Work required: Beneath this instruction is a block of data; output from it exactly the lines that run from the one containing "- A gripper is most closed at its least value" through the one containing "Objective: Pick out", inclusive.

** Input data follows **

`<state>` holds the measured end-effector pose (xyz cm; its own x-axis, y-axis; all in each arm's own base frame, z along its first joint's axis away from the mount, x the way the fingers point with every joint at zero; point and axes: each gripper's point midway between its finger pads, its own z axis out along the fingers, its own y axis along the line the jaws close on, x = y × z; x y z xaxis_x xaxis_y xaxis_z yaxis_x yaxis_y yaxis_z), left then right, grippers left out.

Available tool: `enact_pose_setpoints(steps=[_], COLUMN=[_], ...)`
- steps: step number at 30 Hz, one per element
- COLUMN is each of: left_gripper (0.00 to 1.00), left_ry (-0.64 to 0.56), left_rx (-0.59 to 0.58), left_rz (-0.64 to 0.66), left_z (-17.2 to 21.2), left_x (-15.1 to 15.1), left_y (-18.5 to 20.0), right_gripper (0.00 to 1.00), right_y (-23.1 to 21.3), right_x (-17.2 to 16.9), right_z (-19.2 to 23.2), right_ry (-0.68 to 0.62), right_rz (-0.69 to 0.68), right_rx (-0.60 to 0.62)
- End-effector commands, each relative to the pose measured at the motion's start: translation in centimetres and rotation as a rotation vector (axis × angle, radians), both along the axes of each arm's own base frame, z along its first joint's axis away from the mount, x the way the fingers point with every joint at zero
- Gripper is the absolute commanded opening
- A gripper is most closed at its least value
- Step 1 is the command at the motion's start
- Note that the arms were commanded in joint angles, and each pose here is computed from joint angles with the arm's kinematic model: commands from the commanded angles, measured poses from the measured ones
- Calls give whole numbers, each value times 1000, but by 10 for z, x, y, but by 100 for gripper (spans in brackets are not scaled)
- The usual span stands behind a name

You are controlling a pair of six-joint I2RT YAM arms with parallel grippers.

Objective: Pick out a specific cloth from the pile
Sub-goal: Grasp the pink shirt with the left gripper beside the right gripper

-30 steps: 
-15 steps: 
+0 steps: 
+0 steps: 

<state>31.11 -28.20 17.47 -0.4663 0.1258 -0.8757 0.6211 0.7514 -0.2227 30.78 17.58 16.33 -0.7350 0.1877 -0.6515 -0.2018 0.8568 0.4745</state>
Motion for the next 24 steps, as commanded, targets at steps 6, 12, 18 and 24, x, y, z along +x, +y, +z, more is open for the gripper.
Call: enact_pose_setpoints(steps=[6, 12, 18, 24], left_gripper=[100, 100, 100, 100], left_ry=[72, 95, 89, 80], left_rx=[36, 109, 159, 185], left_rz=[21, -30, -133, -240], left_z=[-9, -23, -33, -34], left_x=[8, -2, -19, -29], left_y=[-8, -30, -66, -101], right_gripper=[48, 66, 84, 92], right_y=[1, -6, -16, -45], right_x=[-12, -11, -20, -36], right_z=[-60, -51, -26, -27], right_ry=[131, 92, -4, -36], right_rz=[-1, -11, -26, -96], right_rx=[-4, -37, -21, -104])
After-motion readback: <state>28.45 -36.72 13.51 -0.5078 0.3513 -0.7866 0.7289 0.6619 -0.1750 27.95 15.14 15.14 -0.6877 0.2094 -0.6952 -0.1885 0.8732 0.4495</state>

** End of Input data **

Written response:
- A gripper is most closed at its least value
- Step 1 is the command at the motion's start
- Note that the arms were commanded in joint angles, and each pose here is computed from joint angles with the arm's kinematic model: commands from the commanded angles, measured poses from the measured ones
- Calls give whole numbers, each value times 1000, but by 10 for z, x, y, but by 100 for gripper (spans in brackets are not scaled)
- The usual span stands behind a name

You are controlling a pair of six-joint I2RT YAM arms with parallel grippers.

Objective: Pick out a specific cloth from the pile

There's no more to the answer.